Аринины откровения


За долгие годы своей чрезвычайно продуктивной писательской деятельности сперва на берегах Невы, а затем – Гудзона бывший ленинградский критик о ком и о чем только не написал: об Андропове, о Ельцине, о “парадоксах русского фашизма”. Не мудрено, что ему, проведшему последнюю четверть с лишком века в эпицентре советской творческой эмиграции последней волны, немало что нашлось сказать и о ее бытовании, и о ее центровых фигурах. В частности, о Сергее Довлатове, которому была посвящена занятная книга “Довлатов вверх ногами”, написанная вместе с постоянным соавтором Соловьева – Еленой Клепиковой.

Но главным магнитом, объектом не прекращающихся на протяжении десятилетий литературоведческих штудий, “социально-политического” анализа и сугубо человеческой рефлексии для автора всегда пребывал и остается Иосиф Бродский. Что, в общем-то, ничуть не удивительно. Знакомство началось еще на питерских интеллигентских кухнях начала 70-х, когда будущий нобелевский лауреат посвятил Соловьеву и Клепиковой стихотворное послание, о чем теперь постоянно норовит напомнить автор “Запретной книги”. С новой силой оно, по его словам, продолжилось за океаном. Это привело помимо массы газетно-журнальных публикаций к скандальной книге “Роман с эпиграфами”. Ее переиздание в России получило хлесткий заголовок “Три еврея”. Книгу называли откровенным пасквилем, но тот же Довлатов успел по ее поводу высказать: “К сожалению, все правда”.

На сей раз Соловьеву, казалось бы, уже нет нужды драпироваться в тогу ревнителя нелицеприятной, но абсолютной правды, строгого приверженца исторической истины и бытового факта. Свое повествование он определил как “правдивая ложь” – противопоставление “лживой правде” мемуаров, которые “суть антимемуары, то есть лжемемуары по определению”. Это повествование Соловьев ведет от лица некоей весьма тесно общавшейся с Бродским молодой особы женского пола по имени Арина, дочери ленинградских приятелей великого поэта, также эмигрировавших в Америку.
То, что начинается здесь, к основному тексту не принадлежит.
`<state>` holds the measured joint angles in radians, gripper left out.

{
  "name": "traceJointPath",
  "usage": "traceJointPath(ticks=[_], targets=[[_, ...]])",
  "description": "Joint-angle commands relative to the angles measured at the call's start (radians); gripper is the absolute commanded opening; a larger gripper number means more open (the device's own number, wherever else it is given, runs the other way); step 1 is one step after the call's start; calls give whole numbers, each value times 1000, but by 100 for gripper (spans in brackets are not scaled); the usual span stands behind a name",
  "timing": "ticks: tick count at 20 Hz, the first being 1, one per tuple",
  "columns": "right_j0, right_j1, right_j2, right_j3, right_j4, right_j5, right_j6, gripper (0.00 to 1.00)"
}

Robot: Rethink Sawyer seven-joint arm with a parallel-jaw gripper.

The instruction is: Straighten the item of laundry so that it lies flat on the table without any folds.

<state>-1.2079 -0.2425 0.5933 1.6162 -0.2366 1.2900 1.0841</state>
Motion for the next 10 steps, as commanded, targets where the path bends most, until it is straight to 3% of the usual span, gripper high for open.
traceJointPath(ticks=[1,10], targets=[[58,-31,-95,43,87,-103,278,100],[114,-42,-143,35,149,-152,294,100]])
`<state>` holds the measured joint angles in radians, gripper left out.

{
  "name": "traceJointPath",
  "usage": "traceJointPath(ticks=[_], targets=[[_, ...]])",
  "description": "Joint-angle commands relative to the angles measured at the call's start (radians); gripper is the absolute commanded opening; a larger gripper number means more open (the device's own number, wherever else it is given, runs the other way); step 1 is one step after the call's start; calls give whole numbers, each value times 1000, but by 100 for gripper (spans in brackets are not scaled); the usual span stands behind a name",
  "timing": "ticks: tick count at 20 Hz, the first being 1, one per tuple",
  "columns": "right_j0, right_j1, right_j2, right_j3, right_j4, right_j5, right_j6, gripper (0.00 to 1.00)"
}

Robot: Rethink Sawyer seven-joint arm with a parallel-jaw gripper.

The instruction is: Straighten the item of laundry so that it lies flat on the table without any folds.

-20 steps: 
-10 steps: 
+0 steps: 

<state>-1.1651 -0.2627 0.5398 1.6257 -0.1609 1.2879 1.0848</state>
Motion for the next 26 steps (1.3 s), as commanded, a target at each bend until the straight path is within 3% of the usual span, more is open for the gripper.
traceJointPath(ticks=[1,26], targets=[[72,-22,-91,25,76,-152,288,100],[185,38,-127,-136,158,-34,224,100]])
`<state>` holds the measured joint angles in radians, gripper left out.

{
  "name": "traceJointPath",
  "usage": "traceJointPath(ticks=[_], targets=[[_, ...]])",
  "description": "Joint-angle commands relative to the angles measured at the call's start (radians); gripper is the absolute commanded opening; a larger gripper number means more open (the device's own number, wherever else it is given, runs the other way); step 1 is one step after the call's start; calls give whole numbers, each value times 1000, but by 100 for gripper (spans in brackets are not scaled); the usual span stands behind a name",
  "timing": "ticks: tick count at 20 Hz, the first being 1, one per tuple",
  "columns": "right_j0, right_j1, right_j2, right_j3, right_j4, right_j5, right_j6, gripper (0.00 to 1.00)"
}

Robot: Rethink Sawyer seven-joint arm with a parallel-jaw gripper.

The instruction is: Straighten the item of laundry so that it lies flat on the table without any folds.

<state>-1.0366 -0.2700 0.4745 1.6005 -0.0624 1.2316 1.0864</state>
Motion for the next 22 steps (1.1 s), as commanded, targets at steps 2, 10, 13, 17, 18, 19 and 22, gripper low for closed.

Этот слегка ошарашивающий ход позволяет Соловьеву, и прежде не особо замеченному в склонности к самоцензуре морального толка, никогда особо не пасовавшему перед необходимостью ввернуть в текст хлесткое словцо, развернуться по полной.

Перед нами последовательно раскрываются все комплексы, человеческие слабости и “тайные пороки” знаменитого поэта О. Происходит решительное срывание всех и всяческих масок, окончательно сдергиваются последние покровы тайны с некоторых темных страниц куда как непростой биографии. В книге находится достаточно места для описания всех сложностей с национальной самоидентификацией героя, его исключительной мизантропии, но основной упор создатель(ница) воспоминаний делает не на особенностях внутреннего мира или бытовых причудах гения, а на личных отношениях, постели. Впрочем, что в данном случае с “нее”, авторши, взять – молодо-зелено, гормоны...

Но если бы дело этим только ограничилось. Если бы ни разу, кажется, не поименованный в этих “страницах из дневника женщины” по фамилии достаточно малопривлекательный при всем его величии персонаж остался только “Осей”, пускай и всеми без исключения читателями мгновенно расшифровываемым, но остающимся предметом некоей литературной игры-мистификации. Для Соловьева это, похоже, слишком пресно. 300-страничный “Аринин” массив достаточно причудливо сконструирован: начало с постскриптума, оно же футурологическое “Письмо на тот свет”, восемь страниц эпиграфов, предшествующих одной из глав. Но к нему добавлен лишь вдвое уступающий по объему собственно соловьевский “Автокомментарий”. Где наряду с достаточно любопытными рассуждениями и гипотезами окончательно расставляются все точки над i: и по поводу страстей и заблуждений Бродского, и в отношении “катастрофы личной жизни”, известной многим истории “менажа а труа”, и тому подобных пикантных нюансов.

А чтобы ни у кого из потенциальных покупателей этой, повторюсь, любопытной и небесталанно, при всей ее претенциозности, исполненной книги не осталось никаких сомнений в том, кому посвящен “художественный вымысел” вымышленной Арины, на обложке ее помещен большой портрет Иосифа Бродского. Улыбающийся, что характерно. Хотя думаю, ни у кого из читателей не возникнет сомнений в том, что она вызвала бы у поэта противоположную эмоцию. Но что нам сегодня, когда только-только миновало десять лет со дня его смерти, до всех этих нежностей.